** Exercise directions **
Copy every line from the data below in which the string "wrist" can be found.
------------------------------------------------------------------------
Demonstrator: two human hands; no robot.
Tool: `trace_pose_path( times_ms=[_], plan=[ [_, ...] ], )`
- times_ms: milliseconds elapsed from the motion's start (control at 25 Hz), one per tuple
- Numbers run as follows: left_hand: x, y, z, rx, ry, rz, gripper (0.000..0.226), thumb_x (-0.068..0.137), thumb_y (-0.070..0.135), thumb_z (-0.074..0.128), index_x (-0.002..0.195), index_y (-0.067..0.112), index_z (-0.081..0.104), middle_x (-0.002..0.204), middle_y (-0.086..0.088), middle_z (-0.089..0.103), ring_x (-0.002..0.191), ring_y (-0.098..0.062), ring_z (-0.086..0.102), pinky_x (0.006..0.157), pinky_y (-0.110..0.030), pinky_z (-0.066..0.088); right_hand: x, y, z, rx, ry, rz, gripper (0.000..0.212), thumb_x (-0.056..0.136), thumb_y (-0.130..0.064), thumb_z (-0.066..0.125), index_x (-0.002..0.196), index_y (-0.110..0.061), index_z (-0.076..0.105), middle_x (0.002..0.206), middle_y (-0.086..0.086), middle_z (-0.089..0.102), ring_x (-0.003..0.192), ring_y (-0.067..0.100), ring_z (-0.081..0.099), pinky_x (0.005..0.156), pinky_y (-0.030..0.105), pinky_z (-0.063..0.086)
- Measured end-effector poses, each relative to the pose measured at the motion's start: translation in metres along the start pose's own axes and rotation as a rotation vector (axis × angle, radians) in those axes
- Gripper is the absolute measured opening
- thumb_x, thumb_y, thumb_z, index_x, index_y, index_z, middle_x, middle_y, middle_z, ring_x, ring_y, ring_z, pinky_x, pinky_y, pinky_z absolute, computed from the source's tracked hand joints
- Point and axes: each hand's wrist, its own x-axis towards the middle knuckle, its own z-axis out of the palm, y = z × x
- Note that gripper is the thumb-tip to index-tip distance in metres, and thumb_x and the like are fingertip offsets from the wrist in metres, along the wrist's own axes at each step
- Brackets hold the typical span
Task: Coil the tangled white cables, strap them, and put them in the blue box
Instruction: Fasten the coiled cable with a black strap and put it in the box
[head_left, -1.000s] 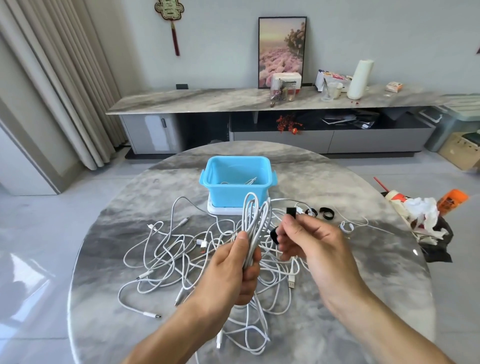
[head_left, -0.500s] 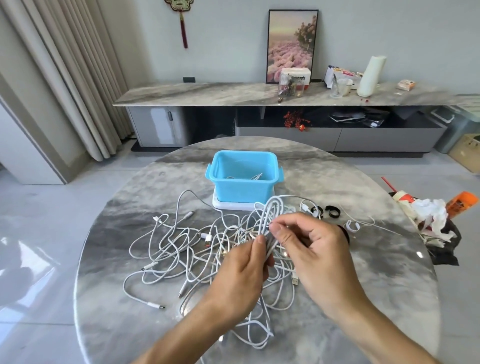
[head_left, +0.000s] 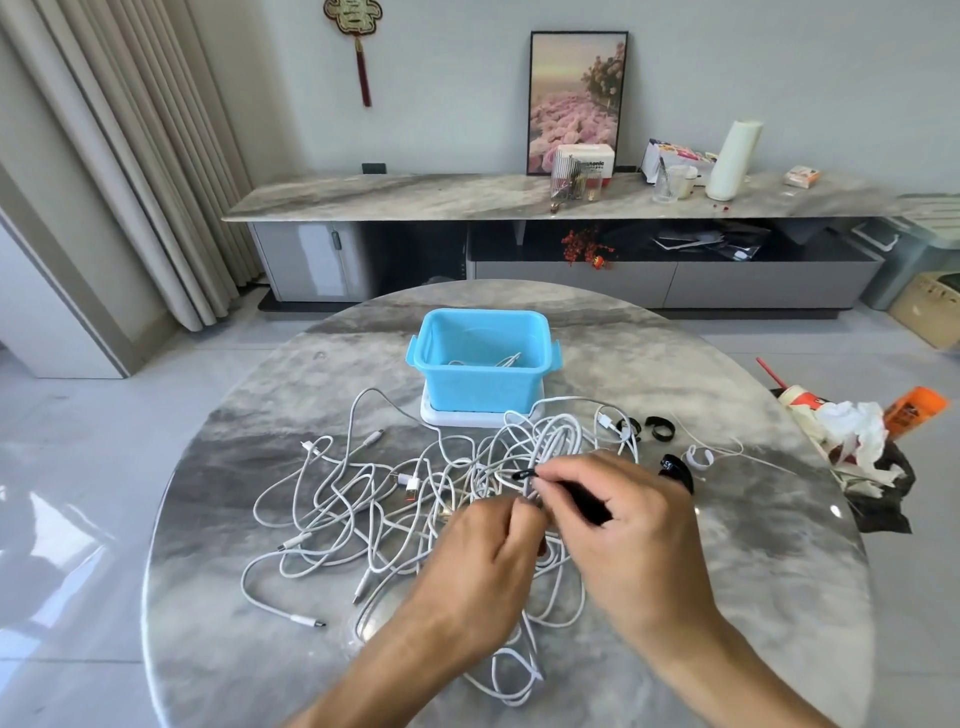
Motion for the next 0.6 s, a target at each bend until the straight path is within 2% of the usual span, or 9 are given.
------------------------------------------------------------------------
** Result of the exercise **
- Point and axes: each hand's wrist, its own x-axis towards the middle knuckle, its own z-axis out of the palm, y = z × x
- Note that gripper is the thumb-tip to index-tip distance in metres, and thumb_x and the like are fingertip offsets from the wrist in metres, along the wrist's own axes at each step

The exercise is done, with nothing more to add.